O AMIGO PERGUNTA
Via messenger:
“Qual a diferença entre transgressão e perversão?”
Francisco Daudt: É a mesma que existe entre ter audácia e ser prisioneiro da audácia. Se você notar, todos nós iniciamos a nossa vida sexual através de pequenas transgressões. Nenhum adulto chegou para a criança que fomos e disse que “a partir de agora, você tem direito a se masturbar; tem direito a transar”.
Foi através dessas pequenas transgressões que nós conquistamos o direito ao sexo. Com as leis acontece a mesma coisa: o avô de uma amiga foi preso em 1920 por ter ido à praia de topless, sem a camiseta obrigatória - por lei - que fazia parte das “roupas de banho” da época. Com o tempo, e com a frequência dos audazes seminus, a lei mudou. Nos países anglófonos, as leis se regem pelo “direito consuetudinário”, o direito pautado pela jurisprudência, pelos costumes que vão mudando. Uma lei começa a parecer absurda, uma Rosa Parks tem a audácia de transgredir e de se sentar na parte reservada aos brancos num ônibus, vai presa, as pessoas se rebelam... e a lei acaba obsoleta.
Já a perversão, ela é um triste nome. É muito chocante dizer para um cliente que ele sofre de uma perversão. Remete imediatamente a chicotes, botas, fetiches, correntes, golden shower, essas coisas extremadas e caricaturais que são realmente menos frequentes do que dão a parecer.
Mesmo que o conceito freudiano de perversão se aplique a coisas comuns, como o tabagismo e o sadomasoquismo sutil que é mais regra que exceção entre casais de longo tempo. É por isso que não chamo de perversão, e sim de vício.

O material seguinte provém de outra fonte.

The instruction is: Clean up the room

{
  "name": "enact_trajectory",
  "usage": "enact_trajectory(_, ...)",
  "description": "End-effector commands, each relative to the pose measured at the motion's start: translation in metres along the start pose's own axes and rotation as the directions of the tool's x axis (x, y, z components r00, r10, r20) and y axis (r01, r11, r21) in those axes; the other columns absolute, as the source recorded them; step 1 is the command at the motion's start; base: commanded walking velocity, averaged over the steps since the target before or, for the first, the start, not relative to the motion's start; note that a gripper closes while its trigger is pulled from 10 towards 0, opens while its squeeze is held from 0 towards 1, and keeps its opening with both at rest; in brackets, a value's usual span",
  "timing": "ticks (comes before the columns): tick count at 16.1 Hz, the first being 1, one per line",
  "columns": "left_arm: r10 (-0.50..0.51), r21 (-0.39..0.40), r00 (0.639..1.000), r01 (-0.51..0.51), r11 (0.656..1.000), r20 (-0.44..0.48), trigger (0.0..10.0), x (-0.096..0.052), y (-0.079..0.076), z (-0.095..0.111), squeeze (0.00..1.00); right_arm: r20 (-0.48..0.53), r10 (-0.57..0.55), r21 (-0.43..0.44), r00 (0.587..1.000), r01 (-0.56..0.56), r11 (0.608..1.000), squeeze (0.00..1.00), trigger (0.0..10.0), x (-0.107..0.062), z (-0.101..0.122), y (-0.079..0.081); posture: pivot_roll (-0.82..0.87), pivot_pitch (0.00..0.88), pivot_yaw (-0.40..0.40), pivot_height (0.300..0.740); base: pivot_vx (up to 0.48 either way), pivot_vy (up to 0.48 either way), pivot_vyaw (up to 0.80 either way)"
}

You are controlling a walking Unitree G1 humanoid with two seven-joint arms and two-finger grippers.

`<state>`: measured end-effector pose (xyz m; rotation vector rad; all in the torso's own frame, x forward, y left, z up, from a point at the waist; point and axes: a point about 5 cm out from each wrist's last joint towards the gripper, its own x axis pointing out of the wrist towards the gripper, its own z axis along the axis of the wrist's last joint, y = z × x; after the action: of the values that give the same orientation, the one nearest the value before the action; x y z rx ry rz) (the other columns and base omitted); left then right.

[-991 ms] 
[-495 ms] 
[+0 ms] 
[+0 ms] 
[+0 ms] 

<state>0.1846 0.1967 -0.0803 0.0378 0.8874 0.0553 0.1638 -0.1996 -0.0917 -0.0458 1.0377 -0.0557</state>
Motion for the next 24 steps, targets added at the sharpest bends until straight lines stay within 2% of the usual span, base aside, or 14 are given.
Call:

A perversão/vício é uma doença compulsiva, repetitiva, que pode dar prazer imediato, mas que faz mal aos envolvidos, é uma vingança aprisionante contra as leis do Superego: a pessoa sente o impulso, sabe que é danoso, mas diz-se “Foda-se, vou fazer! Eu já estou com 130kg, comer essa mega-pizza de nutela vai me fazer mal, é mais um passo em direção ao cadafalso, mas... foda-se, vou comer”. Aí está uma pessoa que não vive apenas um momento de transgressão, ela é prisioneira da transgressão repetida, ela é doente do vício.
Uma última palavra: o vício mais comum (e o mais danoso) da humanidade não é a gula, ou as drogas, é o sadomasoquismo sutil do fodão-merda, quando a pessoa insegura dá uma de fodona, superior, ela é quem manda, é quem está certa, humilha os outros, dizendo de alguma maneira que eles são inferiores, inimigos, piores, uns merdas. Isso acontece em casamentos, por certo, mas está em pleno vigor na política, pois além de ser gritante nas tretas das mídias sociais, ela é a doença psíquica principal do presidente da república.